## WHAT IS REQUIRED
From the entries below, copy every line holding the word "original".

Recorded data
☆ ☆ ☆ ☆
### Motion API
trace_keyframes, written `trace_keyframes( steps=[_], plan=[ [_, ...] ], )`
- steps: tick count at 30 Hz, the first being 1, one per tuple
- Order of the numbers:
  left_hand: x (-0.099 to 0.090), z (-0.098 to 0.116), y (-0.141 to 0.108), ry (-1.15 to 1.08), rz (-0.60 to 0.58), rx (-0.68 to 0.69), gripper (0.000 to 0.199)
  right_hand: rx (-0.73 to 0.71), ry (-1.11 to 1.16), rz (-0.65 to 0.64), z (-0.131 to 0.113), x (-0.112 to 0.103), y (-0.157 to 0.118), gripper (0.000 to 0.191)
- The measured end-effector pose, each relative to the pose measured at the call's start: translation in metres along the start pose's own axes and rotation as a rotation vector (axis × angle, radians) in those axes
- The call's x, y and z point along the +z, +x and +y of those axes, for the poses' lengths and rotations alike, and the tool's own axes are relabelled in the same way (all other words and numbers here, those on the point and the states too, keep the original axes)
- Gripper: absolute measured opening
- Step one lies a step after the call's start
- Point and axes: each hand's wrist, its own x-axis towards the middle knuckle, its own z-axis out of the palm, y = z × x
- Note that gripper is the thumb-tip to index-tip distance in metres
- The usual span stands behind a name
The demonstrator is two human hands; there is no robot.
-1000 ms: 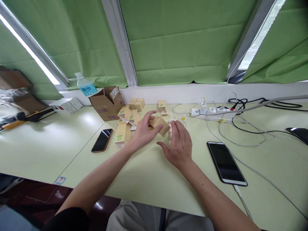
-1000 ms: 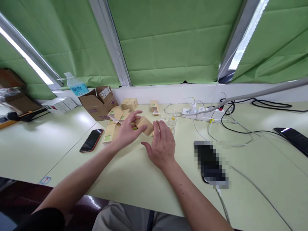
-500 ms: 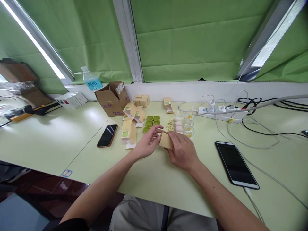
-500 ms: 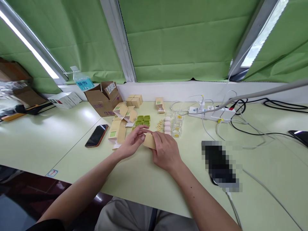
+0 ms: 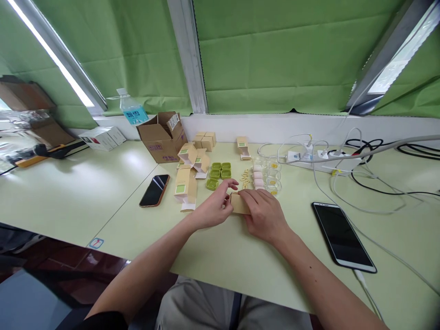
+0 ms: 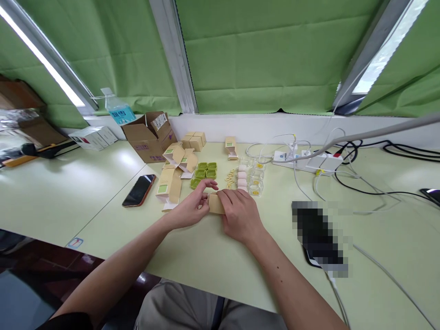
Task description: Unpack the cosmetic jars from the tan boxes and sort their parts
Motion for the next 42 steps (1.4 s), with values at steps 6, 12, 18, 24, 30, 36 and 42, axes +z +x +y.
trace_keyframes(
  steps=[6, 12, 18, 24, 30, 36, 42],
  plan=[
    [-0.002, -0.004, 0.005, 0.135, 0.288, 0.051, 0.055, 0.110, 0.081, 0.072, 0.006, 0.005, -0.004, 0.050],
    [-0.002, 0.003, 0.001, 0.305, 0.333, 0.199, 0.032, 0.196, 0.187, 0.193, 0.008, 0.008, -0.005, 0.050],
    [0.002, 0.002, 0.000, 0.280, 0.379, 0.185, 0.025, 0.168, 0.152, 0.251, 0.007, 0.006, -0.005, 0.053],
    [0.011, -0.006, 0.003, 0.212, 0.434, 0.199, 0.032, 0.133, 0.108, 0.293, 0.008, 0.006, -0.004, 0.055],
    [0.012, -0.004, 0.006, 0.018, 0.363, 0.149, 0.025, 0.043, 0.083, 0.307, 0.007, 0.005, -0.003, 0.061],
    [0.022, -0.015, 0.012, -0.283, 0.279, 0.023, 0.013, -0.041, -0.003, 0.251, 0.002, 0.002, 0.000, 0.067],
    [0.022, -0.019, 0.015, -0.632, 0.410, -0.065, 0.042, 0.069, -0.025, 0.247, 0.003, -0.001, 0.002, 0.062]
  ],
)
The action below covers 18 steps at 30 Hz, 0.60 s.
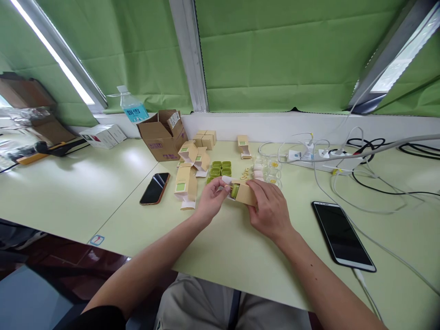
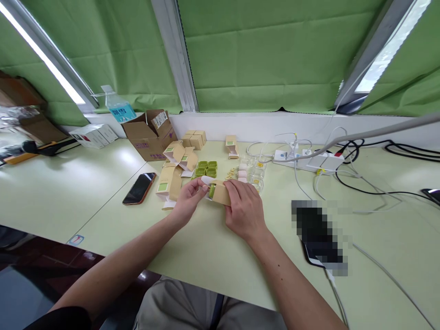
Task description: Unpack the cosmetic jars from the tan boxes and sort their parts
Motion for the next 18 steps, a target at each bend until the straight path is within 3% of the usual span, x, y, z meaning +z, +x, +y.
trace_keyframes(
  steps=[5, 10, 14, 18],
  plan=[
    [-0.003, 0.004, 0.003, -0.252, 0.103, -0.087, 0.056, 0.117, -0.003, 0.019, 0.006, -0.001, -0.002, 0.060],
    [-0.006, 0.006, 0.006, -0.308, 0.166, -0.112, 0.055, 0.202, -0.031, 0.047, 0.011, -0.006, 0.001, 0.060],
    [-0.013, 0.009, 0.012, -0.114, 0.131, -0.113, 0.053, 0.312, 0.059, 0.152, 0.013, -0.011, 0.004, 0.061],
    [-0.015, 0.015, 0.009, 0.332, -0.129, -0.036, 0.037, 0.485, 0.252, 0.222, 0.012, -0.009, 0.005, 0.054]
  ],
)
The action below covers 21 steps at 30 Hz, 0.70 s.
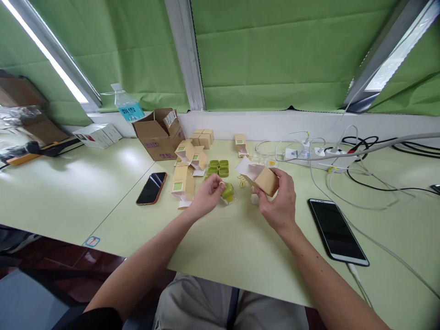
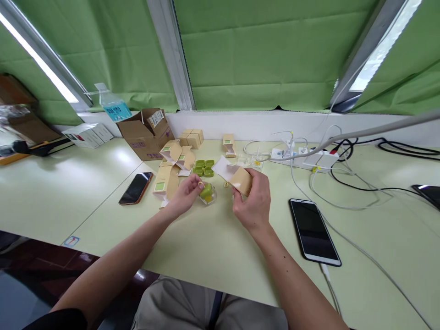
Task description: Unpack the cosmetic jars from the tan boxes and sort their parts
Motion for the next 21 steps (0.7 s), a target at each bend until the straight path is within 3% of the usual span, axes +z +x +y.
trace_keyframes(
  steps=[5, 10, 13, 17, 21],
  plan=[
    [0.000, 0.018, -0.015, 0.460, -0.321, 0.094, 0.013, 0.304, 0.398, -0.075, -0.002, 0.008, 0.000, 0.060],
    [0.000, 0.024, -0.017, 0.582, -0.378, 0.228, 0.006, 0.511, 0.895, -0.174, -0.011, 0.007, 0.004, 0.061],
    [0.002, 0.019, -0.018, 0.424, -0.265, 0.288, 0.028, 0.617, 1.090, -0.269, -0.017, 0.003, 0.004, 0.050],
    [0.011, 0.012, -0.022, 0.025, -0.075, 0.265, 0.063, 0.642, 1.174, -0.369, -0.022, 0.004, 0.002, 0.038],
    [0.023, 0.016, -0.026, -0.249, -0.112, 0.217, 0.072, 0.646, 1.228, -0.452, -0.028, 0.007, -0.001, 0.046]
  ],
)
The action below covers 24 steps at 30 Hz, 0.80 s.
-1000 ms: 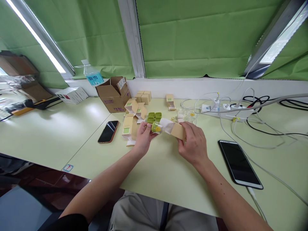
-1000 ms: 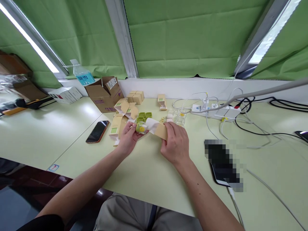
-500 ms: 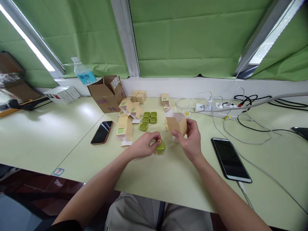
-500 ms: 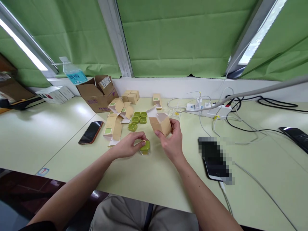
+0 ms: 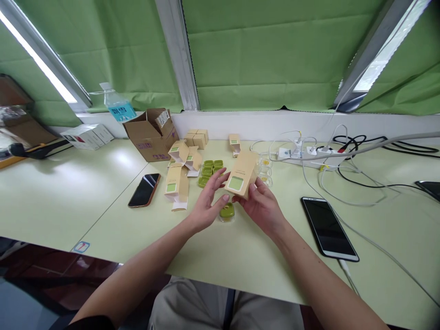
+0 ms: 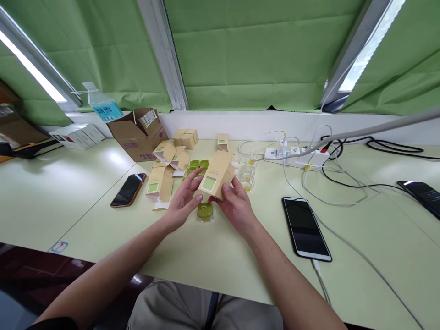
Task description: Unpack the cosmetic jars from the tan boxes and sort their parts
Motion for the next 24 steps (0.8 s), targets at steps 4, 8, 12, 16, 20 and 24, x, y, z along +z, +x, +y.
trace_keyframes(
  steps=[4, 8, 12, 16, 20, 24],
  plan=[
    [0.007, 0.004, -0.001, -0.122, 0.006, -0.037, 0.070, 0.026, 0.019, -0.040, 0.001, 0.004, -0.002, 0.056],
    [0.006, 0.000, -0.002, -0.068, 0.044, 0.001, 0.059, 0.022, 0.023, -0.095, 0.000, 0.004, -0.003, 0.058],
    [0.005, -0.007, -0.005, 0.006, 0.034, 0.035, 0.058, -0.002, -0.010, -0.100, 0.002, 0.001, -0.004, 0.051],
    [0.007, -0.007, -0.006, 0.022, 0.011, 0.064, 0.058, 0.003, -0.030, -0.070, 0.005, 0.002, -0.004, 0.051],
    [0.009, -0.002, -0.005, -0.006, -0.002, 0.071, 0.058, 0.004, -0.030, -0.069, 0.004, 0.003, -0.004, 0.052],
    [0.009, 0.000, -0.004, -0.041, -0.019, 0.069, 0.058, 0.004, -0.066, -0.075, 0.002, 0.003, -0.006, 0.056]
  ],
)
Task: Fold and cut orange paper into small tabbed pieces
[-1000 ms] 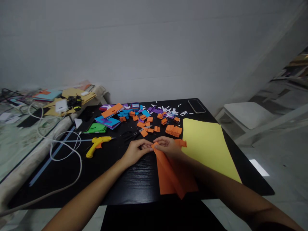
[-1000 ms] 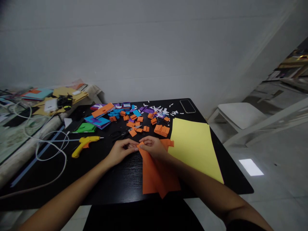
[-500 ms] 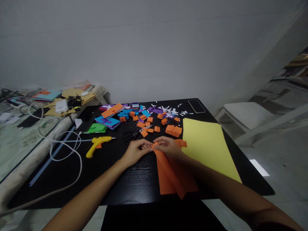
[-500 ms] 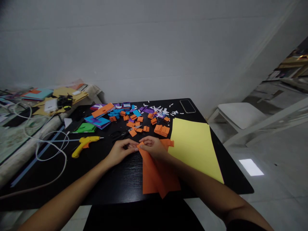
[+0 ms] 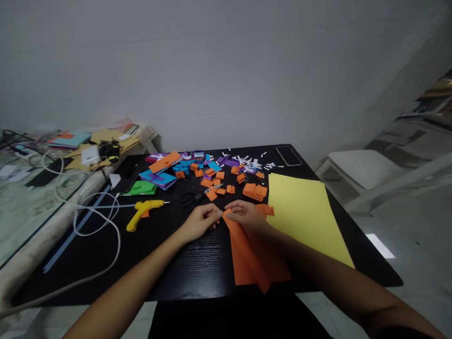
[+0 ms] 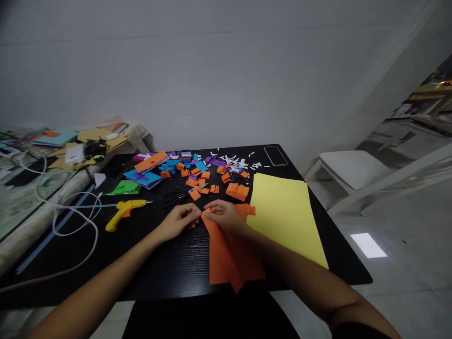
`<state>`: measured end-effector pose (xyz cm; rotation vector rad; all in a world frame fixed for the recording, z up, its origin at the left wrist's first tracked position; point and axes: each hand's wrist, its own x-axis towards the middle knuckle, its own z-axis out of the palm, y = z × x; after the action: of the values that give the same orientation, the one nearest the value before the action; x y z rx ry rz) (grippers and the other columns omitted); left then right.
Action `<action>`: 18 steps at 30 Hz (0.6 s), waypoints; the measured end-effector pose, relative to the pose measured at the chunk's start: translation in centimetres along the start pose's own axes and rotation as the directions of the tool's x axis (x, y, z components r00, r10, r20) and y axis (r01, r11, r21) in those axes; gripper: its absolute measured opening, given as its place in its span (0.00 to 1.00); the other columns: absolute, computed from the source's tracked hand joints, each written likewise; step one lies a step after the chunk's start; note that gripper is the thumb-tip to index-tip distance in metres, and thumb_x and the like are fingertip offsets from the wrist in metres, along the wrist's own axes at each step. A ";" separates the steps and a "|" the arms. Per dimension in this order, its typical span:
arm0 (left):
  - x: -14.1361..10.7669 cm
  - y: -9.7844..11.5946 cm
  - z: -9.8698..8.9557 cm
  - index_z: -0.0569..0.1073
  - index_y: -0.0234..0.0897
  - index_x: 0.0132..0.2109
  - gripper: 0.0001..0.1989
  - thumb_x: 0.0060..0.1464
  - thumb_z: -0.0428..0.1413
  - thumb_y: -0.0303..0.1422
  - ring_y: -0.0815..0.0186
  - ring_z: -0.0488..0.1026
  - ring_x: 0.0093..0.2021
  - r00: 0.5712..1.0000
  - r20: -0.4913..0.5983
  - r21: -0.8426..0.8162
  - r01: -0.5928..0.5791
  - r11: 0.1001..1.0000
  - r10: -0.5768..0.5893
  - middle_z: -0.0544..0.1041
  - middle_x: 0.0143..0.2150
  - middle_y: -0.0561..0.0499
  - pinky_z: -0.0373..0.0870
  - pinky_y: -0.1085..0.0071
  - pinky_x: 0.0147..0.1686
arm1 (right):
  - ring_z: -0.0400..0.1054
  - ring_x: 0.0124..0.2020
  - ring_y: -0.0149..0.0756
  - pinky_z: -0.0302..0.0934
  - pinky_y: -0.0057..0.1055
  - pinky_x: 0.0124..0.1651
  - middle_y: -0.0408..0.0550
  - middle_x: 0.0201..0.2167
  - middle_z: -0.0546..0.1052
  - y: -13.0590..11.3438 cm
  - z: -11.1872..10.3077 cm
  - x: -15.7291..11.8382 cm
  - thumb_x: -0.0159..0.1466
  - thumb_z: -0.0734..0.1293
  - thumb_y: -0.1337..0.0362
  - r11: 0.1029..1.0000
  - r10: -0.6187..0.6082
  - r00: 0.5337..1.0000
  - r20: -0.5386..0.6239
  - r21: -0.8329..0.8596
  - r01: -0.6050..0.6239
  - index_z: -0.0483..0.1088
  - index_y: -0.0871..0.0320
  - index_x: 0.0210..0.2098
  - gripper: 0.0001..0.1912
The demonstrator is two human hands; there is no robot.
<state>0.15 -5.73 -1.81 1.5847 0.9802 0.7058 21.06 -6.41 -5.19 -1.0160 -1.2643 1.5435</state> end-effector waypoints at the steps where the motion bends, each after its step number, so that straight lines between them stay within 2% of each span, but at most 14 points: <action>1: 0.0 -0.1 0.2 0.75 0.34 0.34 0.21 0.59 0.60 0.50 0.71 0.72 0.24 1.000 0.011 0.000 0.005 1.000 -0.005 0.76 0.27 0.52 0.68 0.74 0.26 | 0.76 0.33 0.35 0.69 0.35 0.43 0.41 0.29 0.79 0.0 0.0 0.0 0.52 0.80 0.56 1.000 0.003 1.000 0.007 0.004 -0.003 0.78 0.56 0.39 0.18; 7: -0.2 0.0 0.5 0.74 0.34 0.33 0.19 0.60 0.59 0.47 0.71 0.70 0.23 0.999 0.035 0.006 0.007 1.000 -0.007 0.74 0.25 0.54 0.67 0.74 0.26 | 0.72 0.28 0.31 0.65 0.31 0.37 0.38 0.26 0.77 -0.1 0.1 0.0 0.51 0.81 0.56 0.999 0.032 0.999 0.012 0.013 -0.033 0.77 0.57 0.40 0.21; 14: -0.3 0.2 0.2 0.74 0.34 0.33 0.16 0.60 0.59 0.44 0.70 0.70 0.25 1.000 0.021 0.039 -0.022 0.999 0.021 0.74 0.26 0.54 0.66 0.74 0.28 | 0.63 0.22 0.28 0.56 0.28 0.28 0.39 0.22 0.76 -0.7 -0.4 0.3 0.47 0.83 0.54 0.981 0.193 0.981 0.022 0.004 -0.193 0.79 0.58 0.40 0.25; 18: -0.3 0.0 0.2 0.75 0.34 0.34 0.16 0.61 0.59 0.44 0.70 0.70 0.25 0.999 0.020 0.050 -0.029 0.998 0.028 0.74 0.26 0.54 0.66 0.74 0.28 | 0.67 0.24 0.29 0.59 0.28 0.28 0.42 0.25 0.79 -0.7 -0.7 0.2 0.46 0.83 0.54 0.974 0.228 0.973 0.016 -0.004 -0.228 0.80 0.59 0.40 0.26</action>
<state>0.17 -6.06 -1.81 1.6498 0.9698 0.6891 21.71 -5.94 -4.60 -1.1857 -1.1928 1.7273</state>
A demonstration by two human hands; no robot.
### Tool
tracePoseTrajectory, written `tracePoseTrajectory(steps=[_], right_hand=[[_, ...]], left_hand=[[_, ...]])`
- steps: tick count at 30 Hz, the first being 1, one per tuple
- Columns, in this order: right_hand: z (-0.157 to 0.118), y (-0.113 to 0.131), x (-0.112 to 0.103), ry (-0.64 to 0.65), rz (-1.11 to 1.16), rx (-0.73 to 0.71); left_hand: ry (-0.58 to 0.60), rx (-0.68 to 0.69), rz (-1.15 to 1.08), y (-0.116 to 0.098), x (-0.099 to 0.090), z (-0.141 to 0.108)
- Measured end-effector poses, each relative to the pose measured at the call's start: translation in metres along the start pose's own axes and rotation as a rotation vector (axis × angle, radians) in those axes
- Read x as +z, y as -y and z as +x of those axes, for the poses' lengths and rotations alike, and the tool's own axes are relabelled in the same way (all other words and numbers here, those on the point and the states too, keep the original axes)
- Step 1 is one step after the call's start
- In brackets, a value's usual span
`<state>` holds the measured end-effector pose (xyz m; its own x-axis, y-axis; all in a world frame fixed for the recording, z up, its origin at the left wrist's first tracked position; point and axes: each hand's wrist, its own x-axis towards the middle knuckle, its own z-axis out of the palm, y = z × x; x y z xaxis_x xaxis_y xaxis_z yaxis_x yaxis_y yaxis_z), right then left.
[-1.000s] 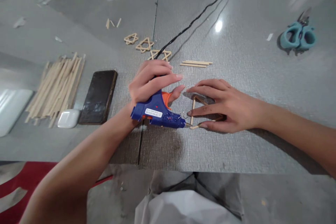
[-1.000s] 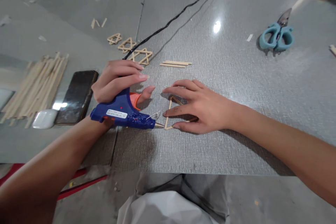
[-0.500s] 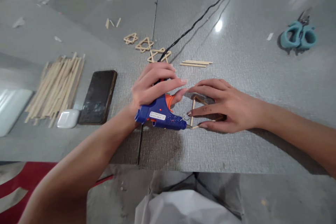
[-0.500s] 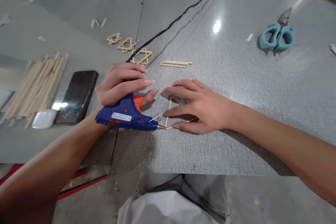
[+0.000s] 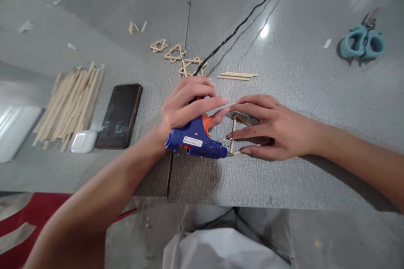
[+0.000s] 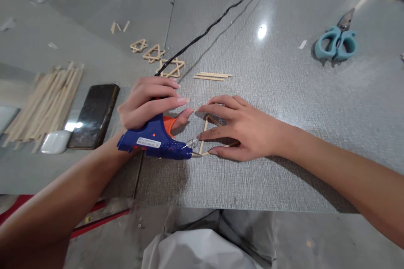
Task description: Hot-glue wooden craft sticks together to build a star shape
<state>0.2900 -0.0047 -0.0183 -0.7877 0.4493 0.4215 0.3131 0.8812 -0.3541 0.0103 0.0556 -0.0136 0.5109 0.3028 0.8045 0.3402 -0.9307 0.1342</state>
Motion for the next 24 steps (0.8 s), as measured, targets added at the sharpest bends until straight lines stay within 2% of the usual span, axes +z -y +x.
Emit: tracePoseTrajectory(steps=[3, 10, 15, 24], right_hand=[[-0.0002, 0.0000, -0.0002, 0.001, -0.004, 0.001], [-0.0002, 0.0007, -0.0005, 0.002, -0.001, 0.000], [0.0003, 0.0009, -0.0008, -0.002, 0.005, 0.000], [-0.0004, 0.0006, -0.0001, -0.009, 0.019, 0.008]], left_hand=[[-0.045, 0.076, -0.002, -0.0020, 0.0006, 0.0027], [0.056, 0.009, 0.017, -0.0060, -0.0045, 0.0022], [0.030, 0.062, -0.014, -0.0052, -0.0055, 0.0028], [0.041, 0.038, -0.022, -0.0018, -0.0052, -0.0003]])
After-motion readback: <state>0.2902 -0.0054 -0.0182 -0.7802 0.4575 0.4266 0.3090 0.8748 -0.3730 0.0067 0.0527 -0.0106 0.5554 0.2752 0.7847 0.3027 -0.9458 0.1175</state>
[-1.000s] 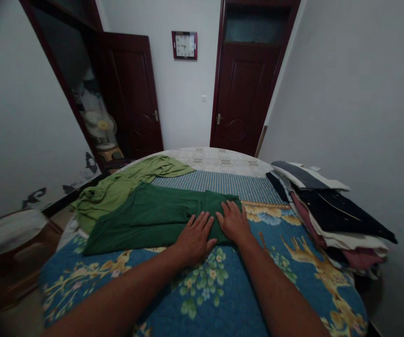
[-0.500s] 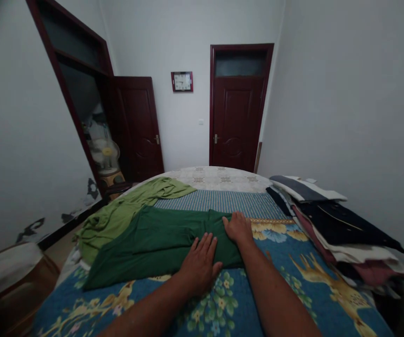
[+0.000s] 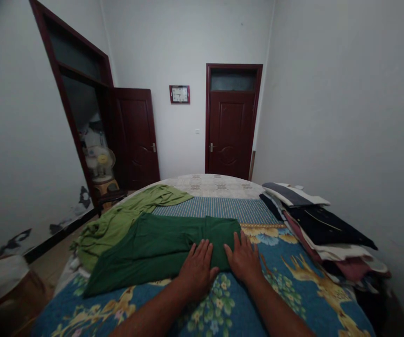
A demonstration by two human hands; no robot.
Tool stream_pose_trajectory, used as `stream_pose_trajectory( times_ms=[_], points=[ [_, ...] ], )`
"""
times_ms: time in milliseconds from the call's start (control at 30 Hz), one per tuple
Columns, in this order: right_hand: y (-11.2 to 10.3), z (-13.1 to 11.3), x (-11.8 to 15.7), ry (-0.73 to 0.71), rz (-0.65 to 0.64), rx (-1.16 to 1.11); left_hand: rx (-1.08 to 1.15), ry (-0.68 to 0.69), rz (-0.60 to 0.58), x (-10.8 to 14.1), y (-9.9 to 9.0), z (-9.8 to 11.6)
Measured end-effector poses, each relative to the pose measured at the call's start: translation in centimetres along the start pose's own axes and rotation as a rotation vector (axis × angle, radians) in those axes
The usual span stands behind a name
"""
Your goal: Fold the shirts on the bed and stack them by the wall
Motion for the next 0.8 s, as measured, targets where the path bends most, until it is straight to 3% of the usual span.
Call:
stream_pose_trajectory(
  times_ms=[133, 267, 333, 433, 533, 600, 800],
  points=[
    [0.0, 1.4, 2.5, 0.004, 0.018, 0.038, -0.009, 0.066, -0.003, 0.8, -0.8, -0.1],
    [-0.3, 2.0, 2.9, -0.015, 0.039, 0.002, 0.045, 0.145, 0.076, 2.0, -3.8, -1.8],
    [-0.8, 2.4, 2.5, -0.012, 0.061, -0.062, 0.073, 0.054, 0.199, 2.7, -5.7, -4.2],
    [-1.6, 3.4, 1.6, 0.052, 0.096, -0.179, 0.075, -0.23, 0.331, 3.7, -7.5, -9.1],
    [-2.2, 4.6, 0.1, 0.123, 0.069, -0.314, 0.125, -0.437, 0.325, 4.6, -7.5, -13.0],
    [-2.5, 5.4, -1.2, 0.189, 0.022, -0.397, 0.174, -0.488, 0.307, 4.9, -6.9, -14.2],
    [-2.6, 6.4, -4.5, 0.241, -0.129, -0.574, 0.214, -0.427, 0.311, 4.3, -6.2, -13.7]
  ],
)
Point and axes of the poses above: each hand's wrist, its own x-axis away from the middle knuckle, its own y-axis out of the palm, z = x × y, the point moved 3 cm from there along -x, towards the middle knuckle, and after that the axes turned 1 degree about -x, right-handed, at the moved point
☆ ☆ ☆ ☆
## RESULT OF THIS EXERCISE
- The call's x, y and z point along the +z, +x and +y of those axes, for the poses' lengths and rotations alike, and the tool's own axes are relabelled in the same way (all other words and numbers here, those on the point and the states too, keep the original axes)
- Read x as +z, y as -y and z as +x of those axes, for the poses' lengths and rotations alike, and the tool's own axes are relabelled in the same way (all other words and numbers here, those on the point and the states too, keep the original axes)

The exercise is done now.